REST levels dropped as symptoms worsened, so people with mild cognitive dementia had more REST than Alzheimer’s patients. And only key brain regions were affected. In Alzheimer’s, REST steeply declined in the prefrontal cortex and hippocampus, areas critical to learning, memory and planning. Other areas of the brain not involved in Alzheimer’s showed no REST drop-off.
It is not yet possible to analyze REST levels in the brains of living people, and several Alzheimer’s experts said that fact limited what the new research could prove.
John Hardy, an Alzheimer’s researcher at University College London, cautioned that information from post-mortem brains could not prove that a decline in REST caused dementia because death might produce unrelated damage to brain cells.
To investigate further, the team conducted what both Tsai and Reiman called a “tour de force” of research, examining REST in mice, roundworms and cells in the lab.
“We wanted to make sure the story was right,” Yankner said. “It was difficult to believe at first, to be honest with you.”
Especially persuasive was that mice genetically engineered to lack REST lost neurons as they aged in brain areas afflicted in Alzheimer’s.
Yankner said REST appears to work by traveling to a neuron’s nucleus when the brain was stressed.
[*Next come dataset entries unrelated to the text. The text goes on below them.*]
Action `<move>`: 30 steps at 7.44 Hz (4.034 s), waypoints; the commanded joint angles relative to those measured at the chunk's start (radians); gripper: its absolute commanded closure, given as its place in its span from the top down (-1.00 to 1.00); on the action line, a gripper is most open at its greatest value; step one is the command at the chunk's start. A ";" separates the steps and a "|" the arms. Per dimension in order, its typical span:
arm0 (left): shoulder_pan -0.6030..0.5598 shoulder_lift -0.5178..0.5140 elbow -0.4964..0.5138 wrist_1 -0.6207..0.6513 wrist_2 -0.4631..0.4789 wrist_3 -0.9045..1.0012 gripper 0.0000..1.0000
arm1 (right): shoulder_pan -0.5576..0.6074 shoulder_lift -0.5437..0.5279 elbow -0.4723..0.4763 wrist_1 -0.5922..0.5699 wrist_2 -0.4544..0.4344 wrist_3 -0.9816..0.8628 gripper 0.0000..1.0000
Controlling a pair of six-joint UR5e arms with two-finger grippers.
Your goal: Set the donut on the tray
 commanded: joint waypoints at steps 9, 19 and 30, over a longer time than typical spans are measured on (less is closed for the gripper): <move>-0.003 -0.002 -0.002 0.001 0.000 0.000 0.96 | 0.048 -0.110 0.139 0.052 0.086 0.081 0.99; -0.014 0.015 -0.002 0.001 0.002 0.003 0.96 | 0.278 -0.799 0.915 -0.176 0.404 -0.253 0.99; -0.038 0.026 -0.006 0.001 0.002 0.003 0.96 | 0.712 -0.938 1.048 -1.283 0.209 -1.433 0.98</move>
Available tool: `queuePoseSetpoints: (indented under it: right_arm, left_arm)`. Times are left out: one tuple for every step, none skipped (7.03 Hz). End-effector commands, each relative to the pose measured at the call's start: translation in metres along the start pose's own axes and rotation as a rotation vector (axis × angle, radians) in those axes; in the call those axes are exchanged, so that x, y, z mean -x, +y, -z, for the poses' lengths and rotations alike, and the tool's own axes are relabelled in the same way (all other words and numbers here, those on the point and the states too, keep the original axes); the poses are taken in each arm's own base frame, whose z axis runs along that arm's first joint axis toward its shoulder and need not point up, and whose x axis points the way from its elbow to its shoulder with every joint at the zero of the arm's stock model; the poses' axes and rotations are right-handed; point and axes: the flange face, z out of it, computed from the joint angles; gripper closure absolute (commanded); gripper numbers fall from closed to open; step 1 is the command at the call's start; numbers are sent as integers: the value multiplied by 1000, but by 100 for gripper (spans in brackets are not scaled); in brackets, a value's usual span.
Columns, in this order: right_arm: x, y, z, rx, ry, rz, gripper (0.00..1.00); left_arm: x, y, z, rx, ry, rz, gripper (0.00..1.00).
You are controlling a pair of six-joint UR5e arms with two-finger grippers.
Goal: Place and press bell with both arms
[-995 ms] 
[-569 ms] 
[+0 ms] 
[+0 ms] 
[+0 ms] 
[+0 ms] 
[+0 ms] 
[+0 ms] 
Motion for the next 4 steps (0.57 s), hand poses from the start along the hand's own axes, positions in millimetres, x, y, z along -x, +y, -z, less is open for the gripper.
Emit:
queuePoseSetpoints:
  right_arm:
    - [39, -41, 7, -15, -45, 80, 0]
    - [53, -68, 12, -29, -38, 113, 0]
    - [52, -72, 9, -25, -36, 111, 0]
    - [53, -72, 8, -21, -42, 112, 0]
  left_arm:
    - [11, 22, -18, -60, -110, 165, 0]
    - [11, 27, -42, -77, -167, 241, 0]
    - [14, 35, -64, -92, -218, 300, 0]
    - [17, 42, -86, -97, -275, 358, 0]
In dementia, though, REST somehow gets diverted, traveling with toxic dementia-related proteins to another part of the neuron where it is eventually destroyed.
Experts said the research, while intriguing, leaves many unanswered questions. Bradley Wise of the National Institute on Aging’s neuroscience division, which helped finance the studies, said REST’s role needs further clarification. “I don’t think you can really say if it’s a cause of Alzheimer’s or a consequence of Alzheimer’s” yet, he said.